_Exercise brief:_ Print the first line of the material below and each line after it, exactly as written, ending with the line that contains "round wooden stool.".
#####
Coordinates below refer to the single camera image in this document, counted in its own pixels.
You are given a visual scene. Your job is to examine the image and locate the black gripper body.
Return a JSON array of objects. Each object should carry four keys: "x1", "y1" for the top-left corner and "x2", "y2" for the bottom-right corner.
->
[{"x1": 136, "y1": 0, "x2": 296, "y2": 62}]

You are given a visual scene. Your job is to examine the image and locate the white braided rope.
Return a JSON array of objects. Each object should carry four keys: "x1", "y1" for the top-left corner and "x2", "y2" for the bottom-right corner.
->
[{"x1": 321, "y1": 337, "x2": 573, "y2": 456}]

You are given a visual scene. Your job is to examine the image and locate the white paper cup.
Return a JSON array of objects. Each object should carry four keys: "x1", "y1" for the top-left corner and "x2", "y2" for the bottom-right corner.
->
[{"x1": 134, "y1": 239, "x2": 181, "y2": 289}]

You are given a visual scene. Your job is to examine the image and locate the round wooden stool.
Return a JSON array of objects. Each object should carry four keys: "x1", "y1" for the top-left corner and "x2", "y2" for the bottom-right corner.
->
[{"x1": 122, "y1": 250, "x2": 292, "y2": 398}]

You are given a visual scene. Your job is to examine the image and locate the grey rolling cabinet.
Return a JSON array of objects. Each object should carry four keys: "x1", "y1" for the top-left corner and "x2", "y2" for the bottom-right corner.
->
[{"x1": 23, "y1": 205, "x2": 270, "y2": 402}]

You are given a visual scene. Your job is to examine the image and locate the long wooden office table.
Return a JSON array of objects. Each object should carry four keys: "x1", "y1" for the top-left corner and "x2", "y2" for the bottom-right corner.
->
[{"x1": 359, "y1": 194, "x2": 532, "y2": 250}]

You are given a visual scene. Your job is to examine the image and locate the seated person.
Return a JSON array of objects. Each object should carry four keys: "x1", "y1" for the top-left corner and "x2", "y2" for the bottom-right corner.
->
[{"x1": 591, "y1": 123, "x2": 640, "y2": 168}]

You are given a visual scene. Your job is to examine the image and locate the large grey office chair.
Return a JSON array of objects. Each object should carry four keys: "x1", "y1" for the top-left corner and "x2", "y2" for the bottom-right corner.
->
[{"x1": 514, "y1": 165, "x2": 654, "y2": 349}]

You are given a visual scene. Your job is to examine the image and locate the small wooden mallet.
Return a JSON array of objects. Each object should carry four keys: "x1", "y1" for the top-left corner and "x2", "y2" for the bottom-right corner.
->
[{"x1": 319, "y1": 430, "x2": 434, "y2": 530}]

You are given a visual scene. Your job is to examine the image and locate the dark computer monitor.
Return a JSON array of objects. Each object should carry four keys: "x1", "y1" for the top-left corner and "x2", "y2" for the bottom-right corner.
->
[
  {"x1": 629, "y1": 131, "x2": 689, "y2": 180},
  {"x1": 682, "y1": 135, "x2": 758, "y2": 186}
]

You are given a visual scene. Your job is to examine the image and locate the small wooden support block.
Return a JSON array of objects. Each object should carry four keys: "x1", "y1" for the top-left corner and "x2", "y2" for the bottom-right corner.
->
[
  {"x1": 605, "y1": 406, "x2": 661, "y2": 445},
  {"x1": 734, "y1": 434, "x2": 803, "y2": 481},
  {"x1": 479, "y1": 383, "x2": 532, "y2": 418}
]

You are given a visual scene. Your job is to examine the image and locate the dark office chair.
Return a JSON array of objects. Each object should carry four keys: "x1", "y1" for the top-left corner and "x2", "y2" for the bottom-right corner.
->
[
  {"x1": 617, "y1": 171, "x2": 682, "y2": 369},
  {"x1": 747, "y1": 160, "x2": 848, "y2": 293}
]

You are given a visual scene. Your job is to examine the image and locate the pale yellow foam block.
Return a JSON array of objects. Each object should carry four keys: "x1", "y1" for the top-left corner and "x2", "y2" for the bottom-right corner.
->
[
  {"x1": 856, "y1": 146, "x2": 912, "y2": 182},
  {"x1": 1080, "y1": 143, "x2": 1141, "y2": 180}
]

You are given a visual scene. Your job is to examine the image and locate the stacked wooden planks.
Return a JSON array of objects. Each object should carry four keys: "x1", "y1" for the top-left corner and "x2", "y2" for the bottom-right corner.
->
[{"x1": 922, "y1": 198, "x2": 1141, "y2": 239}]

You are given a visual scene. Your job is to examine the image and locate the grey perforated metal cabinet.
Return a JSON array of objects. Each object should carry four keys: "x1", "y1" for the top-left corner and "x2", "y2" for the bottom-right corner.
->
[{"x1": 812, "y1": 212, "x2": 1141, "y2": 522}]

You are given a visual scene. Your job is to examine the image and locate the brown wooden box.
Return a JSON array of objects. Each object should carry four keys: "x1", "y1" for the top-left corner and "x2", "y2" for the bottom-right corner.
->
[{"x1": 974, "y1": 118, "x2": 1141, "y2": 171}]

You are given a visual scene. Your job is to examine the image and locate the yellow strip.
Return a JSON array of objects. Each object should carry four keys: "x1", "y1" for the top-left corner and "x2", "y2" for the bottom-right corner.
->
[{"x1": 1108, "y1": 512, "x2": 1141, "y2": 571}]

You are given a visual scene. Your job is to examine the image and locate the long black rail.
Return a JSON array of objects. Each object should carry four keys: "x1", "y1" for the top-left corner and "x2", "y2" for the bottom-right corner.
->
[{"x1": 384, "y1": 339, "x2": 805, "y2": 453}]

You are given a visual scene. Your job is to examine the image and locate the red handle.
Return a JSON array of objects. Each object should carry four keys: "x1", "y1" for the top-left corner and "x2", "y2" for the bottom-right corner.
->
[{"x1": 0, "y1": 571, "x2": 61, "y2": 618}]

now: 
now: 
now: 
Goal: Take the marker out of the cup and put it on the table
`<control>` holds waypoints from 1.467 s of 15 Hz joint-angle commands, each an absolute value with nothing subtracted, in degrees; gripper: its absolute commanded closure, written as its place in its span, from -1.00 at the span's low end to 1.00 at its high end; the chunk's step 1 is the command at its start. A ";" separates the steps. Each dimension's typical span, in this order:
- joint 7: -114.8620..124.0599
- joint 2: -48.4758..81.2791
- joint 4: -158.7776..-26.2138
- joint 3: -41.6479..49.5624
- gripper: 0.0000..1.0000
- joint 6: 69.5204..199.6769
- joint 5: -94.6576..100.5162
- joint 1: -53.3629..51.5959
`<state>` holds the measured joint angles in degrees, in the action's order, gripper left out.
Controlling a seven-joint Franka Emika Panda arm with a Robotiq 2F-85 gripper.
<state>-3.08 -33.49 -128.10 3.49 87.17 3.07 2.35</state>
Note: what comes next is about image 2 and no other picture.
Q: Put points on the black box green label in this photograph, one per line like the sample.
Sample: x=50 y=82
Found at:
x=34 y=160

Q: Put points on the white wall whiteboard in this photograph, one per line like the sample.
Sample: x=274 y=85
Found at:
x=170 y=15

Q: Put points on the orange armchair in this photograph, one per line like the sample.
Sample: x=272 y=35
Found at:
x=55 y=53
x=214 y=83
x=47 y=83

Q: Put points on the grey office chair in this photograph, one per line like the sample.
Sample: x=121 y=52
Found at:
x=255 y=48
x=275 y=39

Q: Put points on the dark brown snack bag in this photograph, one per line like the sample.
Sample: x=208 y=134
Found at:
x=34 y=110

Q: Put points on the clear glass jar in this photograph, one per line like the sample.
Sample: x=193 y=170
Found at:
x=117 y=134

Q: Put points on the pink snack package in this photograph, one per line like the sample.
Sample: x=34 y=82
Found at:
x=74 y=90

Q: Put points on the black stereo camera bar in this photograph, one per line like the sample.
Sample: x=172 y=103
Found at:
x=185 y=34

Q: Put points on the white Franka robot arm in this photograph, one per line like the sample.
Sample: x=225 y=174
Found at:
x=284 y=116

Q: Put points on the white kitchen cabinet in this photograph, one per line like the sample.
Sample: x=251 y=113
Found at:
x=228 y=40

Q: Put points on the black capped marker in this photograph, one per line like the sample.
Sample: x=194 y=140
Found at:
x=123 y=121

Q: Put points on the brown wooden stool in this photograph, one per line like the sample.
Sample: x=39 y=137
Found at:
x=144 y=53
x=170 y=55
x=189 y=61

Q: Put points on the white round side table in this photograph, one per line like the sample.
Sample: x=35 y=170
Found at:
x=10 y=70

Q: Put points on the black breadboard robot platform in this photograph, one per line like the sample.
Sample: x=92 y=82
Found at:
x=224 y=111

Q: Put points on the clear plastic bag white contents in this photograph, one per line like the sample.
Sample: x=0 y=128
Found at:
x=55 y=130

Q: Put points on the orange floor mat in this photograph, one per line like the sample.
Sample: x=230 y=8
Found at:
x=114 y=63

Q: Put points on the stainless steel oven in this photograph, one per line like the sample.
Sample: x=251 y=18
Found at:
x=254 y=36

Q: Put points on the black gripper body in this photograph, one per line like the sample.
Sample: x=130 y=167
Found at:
#####
_Response area:_
Coordinates below refer to the single camera image in this document, counted in its own pixels.
You are given a visual scene. Your job is to examine the image and locate the black gripper body.
Return a JSON array of objects. Each object should carry four keys: "x1", "y1" for the top-left corner and "x2", "y2" for the bottom-right corner.
->
[{"x1": 136, "y1": 0, "x2": 296, "y2": 62}]

You are given a visual scene. Your job is to examine the image and locate the white braided rope.
Return a JSON array of objects. Each object should carry four keys: "x1", "y1" for the top-left corner and "x2", "y2" for the bottom-right corner.
->
[{"x1": 321, "y1": 337, "x2": 573, "y2": 456}]

You are given a visual scene. Your job is to examine the image and locate the white paper cup.
Return a JSON array of objects. Each object should carry four keys: "x1", "y1" for the top-left corner and "x2", "y2" for the bottom-right corner.
->
[{"x1": 134, "y1": 239, "x2": 181, "y2": 289}]

You are given a visual scene. Your job is to examine the image and locate the round wooden stool.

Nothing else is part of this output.